Tubuhnya bergetar. Tapi kini, ia tidak runtuh.
"Aku… bukan hanya pewaris. Aku adalah wadah. Aku adalah jembatan."
Simbol kedelapan menyala lembut, mengubah warna langit menjadi biru keunguan. Perlahan, jeritan rasa mulai mereda. Para murid mulai sadar. Beberapa menangis dalam pelukan teman-teman mereka. Rasa kembali menemukan tempatnya.
Tapi saat ketenangan mulai kembali, suara dari bayangan hitam itu kembali terdengar.
"Kau pikir hanya dengan menyatukan rasa, masalah selesai?"
Warga Tanpa Rasa melangkah ke tengah lapangan. Tubuhnya kini membentuk wajah-wajah dari rasa yang dilupakan: wajah ibu yang ditinggal anaknya, wajah murid yang dikhianati gurunya, wajah kekasih yang tak pernah dianggap.
"Aku adalah rasa yang ditolak! Dan penolakan itu… akan kubayar dengan penghapusan semua rasa!"
Dengan satu hentakan, tanah retak. Aura hitam mengalir, menyerap rasa dari semua yang disentuhnya. Sari jatuh berlutut, matanya kosong.
"Aku… tidak bisa merasakan apapun."
Bao pun terdorong ke belakang. "Dia mengambil rasa kami!"
Nian melangkah maju. Tangannya memancarkan cahaya dari simbol kedelapan. Tapi serangan yang ia lancarkan ditelan begitu saja.

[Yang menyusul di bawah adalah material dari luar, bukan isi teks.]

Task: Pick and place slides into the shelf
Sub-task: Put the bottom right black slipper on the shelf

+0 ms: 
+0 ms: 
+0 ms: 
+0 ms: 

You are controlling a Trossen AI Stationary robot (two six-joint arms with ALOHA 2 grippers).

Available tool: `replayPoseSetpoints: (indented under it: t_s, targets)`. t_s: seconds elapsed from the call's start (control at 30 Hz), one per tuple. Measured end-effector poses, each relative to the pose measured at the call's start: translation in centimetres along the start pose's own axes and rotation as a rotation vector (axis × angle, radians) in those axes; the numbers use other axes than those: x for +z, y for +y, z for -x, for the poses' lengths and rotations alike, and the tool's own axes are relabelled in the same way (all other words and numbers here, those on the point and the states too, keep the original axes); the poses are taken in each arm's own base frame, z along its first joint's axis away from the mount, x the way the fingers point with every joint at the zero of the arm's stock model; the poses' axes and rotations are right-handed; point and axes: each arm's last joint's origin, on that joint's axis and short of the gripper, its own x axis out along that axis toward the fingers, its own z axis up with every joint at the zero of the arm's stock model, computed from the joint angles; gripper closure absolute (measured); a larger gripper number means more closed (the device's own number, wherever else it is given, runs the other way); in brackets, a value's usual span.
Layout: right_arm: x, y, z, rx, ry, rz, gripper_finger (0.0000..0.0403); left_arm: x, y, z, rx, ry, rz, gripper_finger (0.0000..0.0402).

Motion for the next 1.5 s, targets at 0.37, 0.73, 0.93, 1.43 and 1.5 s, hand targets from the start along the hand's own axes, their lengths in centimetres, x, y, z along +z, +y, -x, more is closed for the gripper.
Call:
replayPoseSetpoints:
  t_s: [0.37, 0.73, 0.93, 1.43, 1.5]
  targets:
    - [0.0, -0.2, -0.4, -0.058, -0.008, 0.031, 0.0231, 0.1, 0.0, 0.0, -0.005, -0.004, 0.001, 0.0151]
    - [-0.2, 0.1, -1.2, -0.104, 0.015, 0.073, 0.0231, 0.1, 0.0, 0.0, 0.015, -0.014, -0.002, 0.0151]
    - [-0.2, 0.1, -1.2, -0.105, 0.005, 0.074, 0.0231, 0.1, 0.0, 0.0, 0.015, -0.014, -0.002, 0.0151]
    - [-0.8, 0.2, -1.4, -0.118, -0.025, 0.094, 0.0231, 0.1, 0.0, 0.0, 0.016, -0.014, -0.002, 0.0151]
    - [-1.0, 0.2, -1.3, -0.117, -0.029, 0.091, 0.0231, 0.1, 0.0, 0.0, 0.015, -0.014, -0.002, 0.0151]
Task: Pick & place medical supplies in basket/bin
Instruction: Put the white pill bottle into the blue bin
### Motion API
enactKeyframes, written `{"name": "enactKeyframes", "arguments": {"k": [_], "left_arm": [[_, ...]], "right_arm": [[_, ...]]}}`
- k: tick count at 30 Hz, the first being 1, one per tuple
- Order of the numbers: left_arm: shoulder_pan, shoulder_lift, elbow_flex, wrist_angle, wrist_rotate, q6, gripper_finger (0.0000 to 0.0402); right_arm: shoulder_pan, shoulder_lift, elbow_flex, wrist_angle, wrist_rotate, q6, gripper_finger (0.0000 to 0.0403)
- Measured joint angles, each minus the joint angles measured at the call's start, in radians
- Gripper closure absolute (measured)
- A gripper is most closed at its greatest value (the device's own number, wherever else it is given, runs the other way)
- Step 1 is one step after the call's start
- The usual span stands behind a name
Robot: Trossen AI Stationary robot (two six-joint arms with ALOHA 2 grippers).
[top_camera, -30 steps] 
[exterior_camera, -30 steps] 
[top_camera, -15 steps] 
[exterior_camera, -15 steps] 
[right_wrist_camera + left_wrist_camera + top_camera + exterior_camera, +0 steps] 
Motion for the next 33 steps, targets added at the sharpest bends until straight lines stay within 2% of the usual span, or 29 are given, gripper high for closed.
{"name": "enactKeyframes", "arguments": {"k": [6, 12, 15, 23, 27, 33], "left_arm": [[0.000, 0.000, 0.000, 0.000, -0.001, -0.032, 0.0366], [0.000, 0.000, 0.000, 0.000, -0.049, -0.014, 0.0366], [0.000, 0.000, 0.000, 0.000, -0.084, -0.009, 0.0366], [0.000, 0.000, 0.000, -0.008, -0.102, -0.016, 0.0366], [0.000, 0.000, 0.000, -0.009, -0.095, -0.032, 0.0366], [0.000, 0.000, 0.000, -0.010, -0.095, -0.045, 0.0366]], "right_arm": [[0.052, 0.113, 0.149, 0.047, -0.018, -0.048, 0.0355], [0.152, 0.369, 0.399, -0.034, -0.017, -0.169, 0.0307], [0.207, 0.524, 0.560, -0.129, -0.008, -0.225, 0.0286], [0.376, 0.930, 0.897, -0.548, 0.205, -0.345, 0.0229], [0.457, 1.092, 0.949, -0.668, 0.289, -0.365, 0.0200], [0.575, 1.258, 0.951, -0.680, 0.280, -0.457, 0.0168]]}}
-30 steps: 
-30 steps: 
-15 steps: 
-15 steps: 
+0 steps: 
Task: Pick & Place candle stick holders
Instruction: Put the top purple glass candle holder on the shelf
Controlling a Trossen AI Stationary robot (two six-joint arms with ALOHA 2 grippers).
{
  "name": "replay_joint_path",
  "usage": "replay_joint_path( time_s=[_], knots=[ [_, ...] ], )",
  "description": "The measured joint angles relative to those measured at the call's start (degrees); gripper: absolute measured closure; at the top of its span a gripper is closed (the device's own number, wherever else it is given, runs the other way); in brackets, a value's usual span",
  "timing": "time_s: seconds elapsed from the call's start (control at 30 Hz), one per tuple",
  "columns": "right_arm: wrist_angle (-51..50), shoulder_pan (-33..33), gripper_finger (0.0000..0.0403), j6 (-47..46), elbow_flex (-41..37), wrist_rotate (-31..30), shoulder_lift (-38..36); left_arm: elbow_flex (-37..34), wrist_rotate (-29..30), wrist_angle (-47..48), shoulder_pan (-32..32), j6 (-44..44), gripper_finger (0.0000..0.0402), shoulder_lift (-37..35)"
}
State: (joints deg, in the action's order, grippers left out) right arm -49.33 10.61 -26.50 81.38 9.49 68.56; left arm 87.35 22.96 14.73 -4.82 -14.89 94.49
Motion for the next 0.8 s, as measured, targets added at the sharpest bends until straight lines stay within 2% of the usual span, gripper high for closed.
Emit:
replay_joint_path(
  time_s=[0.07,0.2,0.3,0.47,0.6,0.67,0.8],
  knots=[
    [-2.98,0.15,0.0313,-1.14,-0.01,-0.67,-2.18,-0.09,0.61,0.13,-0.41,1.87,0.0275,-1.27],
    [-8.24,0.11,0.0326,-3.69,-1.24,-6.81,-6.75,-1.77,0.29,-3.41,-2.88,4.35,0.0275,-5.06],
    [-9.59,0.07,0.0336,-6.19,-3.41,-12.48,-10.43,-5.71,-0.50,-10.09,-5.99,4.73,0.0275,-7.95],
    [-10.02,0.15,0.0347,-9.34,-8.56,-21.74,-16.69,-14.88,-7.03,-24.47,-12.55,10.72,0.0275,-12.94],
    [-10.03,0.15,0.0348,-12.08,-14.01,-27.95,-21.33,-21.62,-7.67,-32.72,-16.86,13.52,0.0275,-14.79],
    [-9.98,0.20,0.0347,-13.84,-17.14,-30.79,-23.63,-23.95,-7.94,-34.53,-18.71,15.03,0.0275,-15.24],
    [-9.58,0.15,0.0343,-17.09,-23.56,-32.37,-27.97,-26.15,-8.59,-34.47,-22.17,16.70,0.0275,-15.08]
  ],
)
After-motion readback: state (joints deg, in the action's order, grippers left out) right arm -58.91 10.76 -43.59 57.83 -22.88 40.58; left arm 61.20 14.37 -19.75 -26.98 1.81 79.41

"Tak ada rasa yang bisa menyentuhku," ujar Warga Tanpa Rasa. "Karena aku adalah kekosongan."
Tapi Nian tersenyum tipis. "Kekosongan juga rasa. Dan selama ia diakui, ia bisa disentuh."

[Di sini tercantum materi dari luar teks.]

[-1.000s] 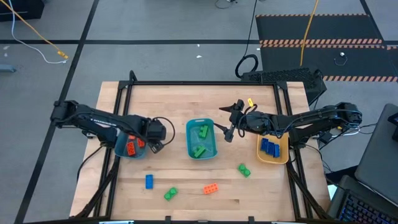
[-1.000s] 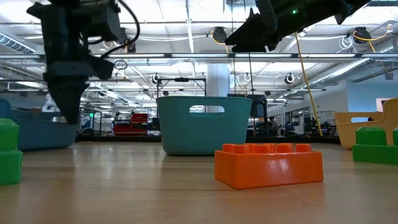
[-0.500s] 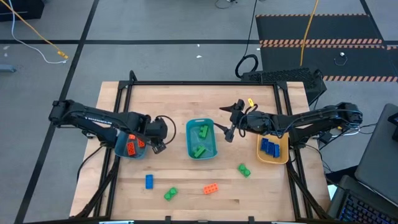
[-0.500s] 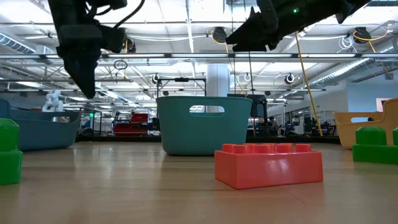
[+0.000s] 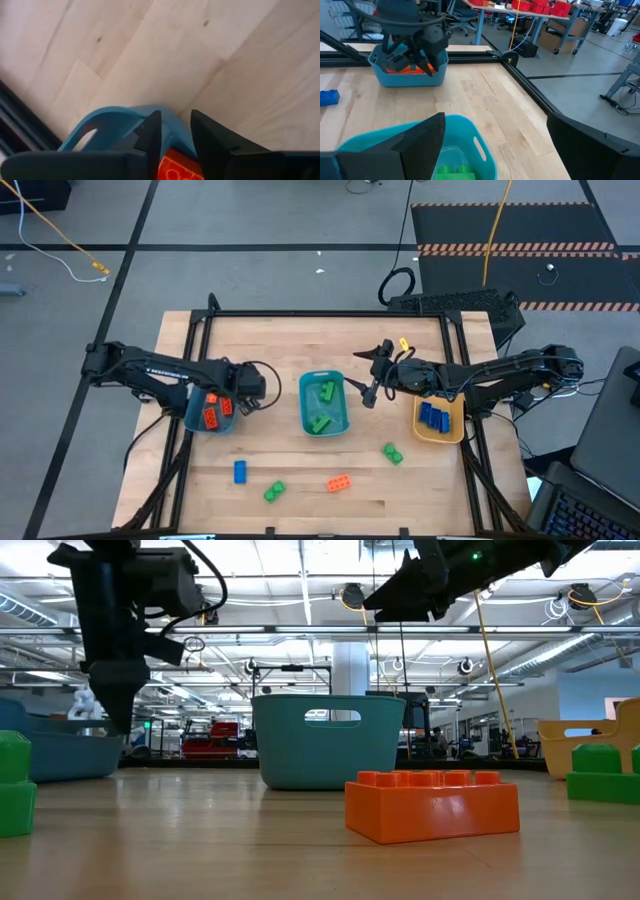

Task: Sort & place blocks by color
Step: Put the blue game piece into the yellow bin

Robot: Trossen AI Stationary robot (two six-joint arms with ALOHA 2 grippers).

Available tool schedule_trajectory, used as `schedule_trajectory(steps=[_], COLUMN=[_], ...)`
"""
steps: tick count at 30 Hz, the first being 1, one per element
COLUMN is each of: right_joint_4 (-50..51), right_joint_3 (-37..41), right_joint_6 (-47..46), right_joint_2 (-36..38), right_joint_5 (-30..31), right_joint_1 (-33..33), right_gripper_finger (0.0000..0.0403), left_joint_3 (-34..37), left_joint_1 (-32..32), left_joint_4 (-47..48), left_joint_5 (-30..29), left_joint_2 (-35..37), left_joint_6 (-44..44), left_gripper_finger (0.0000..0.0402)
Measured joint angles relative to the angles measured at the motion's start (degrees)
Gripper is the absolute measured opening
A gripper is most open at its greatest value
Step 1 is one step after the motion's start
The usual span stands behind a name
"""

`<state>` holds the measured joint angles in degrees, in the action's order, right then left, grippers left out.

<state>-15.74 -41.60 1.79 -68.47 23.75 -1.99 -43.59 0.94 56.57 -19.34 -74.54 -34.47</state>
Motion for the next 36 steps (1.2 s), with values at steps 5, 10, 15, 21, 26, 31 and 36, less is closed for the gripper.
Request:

Dengan tenang, Nian menutup matanya. Ia membayangkan rasa pertama yang pernah ia kenal—rasa hangat dari ibunya yang sudah tiada, rasa lapar saat pertama kali mengemis, rasa marah ketika dianggap tak berguna, dan… rasa harapan.
Simbol kedelapan mulai mengembang menjadi lingkaran besar di udara. Ia menciptakan pusaran rasa yang perlahan-lahan menarik aura hitam ke dalamnya.
Warga Tanpa Rasa terkejut. "Apa yang kau lakukan?!"
"Aku tak menghancurkanmu. Aku memelukmu. Karena jika kau rasa yang dilupakan, maka tempatmu ada di sini, bersama rasa lainnya."
Aura hitam itu menjerit, menolak, meronta. Tapi semakin ia melawan, semakin kuat pelukan rasa Nian. Dalam kilatan cahaya terakhir, sosok Warga Tanpa Rasa menghilang. Tapi suara terakhirnya tetap menggema.
"Jika kau memeluk rasa gelap… suatu saat kau harus menanggung akibatnya…"
---
Langit kembali cerah. Akademi Rasa hancur sebagian, tapi orang-orangnya masih hidup. Rasa mereka kembali, meski tak utuh seperti sebelumnya. Namun dari kehancuran itu, lahir pemahaman baru.
"Kau menyatukan rasa, Nian," ucap ketua tetua. "Tapi ini baru awal. Dunia rasa tidak akan sama lagi."
Nian mengangguk. Ia menatap ke arah barat, tempat matahari mulai terbit.
"Biarkan rasa terus berkembang. Biarkan semua rasa punya tempatnya. Aku akan menjaganya."
Dan di bawah langit baru, simbol kedelapan bersinar lembut di punggungnya.